LINQ (Language INtegrated Query) is a SQL-like query feature built into Visual Basic (C# has its own version that's similar) that lets you perform queries on data contained in the program.
You can categorize LINQ features into three main categories:
- LINQ to Objects - Provides features for selecting data out of objects such as arrays and lists.
- LINQ to XML - Provides features for reading and writing XML data.
- LINQ to SQL - Provides features for querying SQL Server databases by using Visual Basic query syntax rather than database objects.
LINQ to Objects is easiest to understand because it doesn't require any knowledge of XML or relational databases so I'll focus on describing its features. The others are similar, ... sort of...
LINQ to Objects gives you the ability to query data stored in program objects, in particular objects that implement IEnumerable such as arrays and lists. The result of the query is a new IEnumerable that you can iterate through to process the results.

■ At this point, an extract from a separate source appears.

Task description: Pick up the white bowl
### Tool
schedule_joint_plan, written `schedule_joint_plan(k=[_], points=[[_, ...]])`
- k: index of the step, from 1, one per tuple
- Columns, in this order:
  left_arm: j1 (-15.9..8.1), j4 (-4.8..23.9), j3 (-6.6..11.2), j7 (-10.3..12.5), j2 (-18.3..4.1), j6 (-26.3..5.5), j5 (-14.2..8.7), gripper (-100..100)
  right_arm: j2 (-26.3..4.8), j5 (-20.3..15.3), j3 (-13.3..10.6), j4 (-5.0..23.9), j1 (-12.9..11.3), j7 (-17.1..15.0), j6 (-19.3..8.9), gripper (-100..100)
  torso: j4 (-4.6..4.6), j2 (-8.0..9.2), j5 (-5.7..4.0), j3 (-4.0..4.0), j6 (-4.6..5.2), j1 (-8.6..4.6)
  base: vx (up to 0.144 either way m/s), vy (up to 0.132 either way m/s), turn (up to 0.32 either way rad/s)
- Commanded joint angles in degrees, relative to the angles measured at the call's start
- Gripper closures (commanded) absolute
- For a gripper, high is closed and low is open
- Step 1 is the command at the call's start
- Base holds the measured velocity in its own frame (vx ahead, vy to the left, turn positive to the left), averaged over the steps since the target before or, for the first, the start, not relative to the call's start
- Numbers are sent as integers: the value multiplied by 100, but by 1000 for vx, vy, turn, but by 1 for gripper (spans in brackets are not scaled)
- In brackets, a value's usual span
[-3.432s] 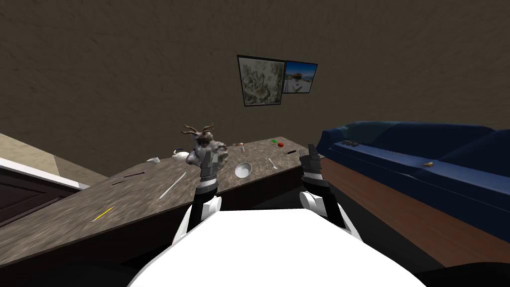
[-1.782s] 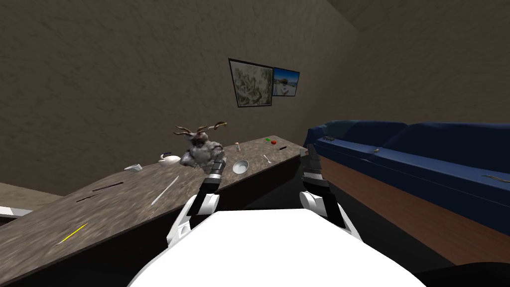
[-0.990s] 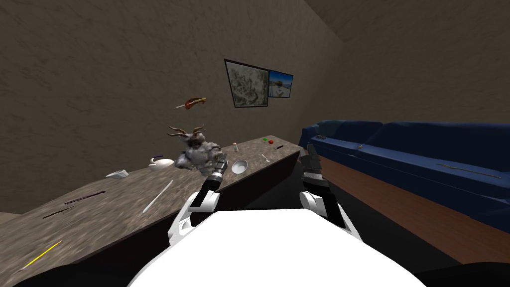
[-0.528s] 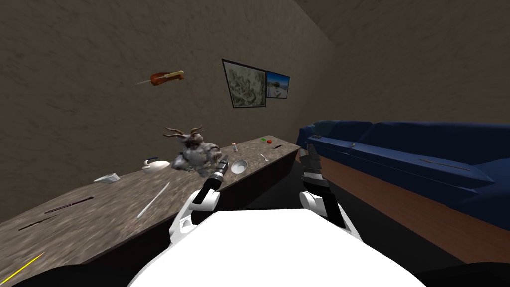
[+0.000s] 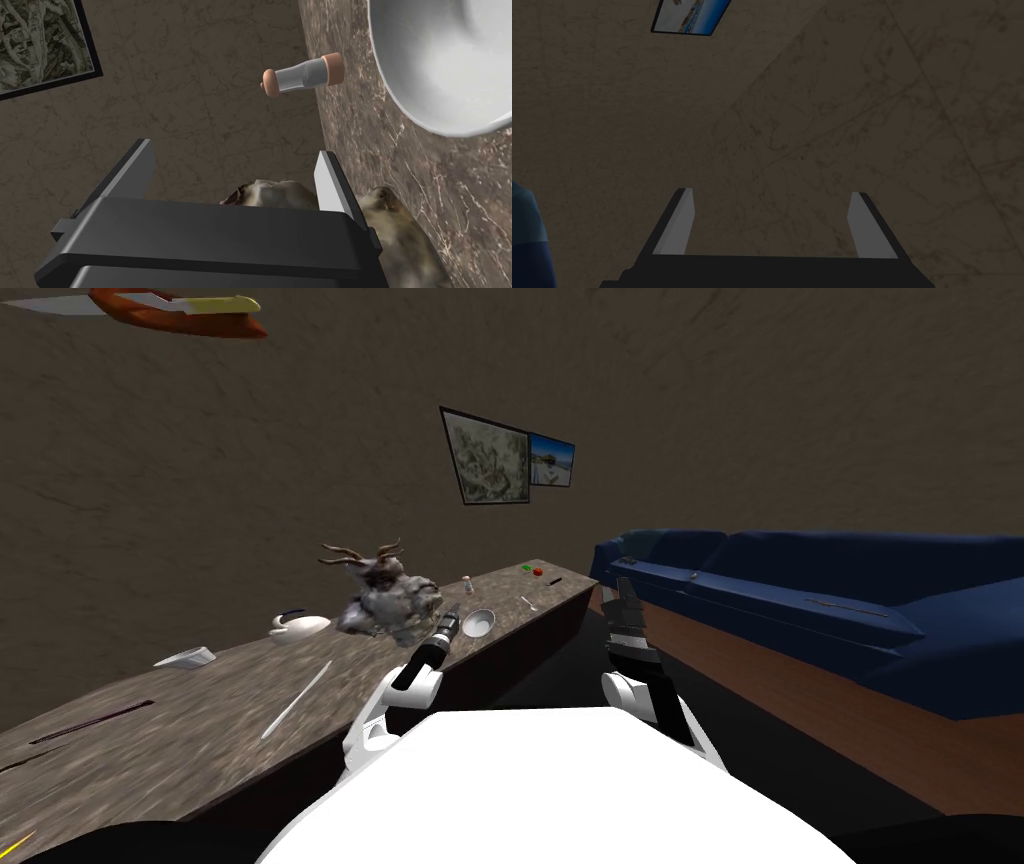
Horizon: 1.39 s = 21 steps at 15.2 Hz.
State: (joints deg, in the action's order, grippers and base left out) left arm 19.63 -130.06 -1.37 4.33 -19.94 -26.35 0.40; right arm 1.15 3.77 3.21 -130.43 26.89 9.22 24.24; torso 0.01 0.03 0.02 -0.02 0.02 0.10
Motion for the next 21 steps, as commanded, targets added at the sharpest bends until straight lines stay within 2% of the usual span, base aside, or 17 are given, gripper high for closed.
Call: schedule_joint_plan(k=[1,13,15,16,21], points=[[-33,-14,-24,45,-29,-286,-13,-100,0,0,0,0,0,0,0,0,0,0,0,0,0,0,-13,22,-123],[-230,-1,-150,281,-198,-1730,-111,-100,0,0,0,0,0,0,0,0,0,0,1,0,-1,3,-13,24,-79],[-230,-1,-150,281,-198,-1829,-111,-100,0,0,0,0,1,0,0,0,0,0,1,0,-3,3,-8,17,-22],[-278,2,-182,337,-234,-2019,-136,-100,0,0,0,0,1,0,0,0,0,-2,1,1,-3,1,-7,11,-97],[-325,4,-213,391,-266,-2519,-160,-100,0,0,0,0,0,0,0,0,0,-2,0,1,-1,1,-9,19,-75]])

For example, suppose you have a List(Of Customer) named all_customers. Then the following Visual Basic code finds Customers with AccountBalance less than zero and returns a new IEnumerable that holds objects containing the customers' first and last names. The code then loops through the result displaying the customers' names in the Immediate window.
Dim query = From cust In all_customers _
Where cust.AccountBalance < 0 _
Select cust.FirstName, cust.LastName
For Each c In query
Debug.WriteLine(c.FirstName & " " & c.LastName)
Next c
You can find lots of information about LINQ on the Web (see the Links section at the end of this article) so I won't go into the syntax here.

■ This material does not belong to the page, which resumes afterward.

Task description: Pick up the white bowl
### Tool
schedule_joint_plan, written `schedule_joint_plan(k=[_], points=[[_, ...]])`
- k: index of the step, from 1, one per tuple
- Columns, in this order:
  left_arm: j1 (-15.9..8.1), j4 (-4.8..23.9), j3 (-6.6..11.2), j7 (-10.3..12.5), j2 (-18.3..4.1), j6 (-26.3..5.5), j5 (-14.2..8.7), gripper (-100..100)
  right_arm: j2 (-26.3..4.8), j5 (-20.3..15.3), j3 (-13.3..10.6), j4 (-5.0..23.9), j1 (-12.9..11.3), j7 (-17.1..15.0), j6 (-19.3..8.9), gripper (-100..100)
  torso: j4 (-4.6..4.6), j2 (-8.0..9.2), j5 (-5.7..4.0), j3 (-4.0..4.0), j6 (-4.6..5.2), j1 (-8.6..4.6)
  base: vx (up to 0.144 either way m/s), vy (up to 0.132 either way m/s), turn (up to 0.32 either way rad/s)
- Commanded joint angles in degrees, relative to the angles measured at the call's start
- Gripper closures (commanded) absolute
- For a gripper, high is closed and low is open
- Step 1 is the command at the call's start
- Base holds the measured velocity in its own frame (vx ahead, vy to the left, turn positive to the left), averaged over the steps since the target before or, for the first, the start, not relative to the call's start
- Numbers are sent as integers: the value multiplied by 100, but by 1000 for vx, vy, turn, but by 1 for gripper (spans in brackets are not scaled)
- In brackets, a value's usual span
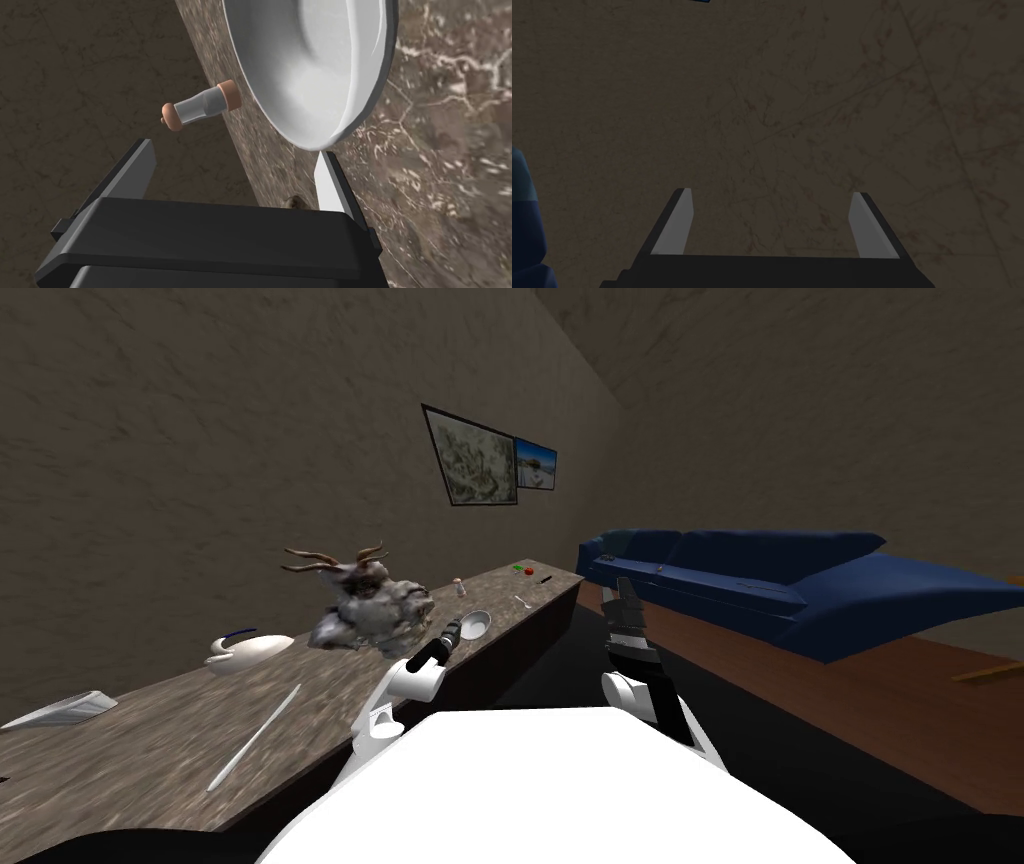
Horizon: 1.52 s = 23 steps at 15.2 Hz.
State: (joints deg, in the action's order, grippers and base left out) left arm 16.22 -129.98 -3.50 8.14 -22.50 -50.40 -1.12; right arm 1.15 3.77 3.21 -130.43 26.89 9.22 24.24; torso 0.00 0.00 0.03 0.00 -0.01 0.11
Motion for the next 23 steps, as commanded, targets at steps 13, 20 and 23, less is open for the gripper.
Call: schedule_joint_plan(k=[13,20,23], points=[[-208,4,-153,251,-134,-1625,-126,-100,0,0,0,0,0,0,0,0,-1,-6,0,4,1,-1,0,18,-85],[-352,6,-253,393,-187,-2483,-203,-100,0,0,0,0,0,0,0,0,-2,-9,-1,5,0,-3,10,12,-88],[-380,6,-273,420,-195,-2682,-218,-100,0,0,0,0,0,0,0,0,-2,-10,-1,6,0,-4,12,8,-61]])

When Visual Basic encounters this type of query, it doesn't actually execute it. There is no query engine in the same sense that relational databases have engines to execute SQL. Instead Visual Basic converts the query into a series of functions calls to do all of the work. Almost all of the other features added to Visual Basic 2008 were added to support this conversion.
To write the functional equivalent of this query, Visual Basic invokes the new Where method provided by the all_customers list. Here's where it gets strange because all_customers is a List(Of Customer) and the List class doesn't have a Where method. To make this call possible, Visual Basic must add a Where method to the List class.
Rather than simply surgically implanting a new Where method in List, Visual Basic 2008 supports something called extension methods.
An extension method is a method added to a class from outside of the class. Instead of surgically implanting the new method inside List, the LINQ library grafts it on the outside.
You can also write extension methods. To do so, you decorate the method with the Extension attribute. The method's first parameter gives the class that the method extends. For example, the following code adds a MatchesRegexp method to the String class.
Module StringExtensions
_
Public Function MatchesRegexp(ByVal the_string As String, _
ByVal regular_expression As String) As Boolean
Dim reg_exp As New Regex(regular_expression)
Return reg_exp.IsMatch(the_string)
End Function
End Module
This is a fairly cool and powerful new tool because it lets you add new features to existing classes such as String without opening up those classes.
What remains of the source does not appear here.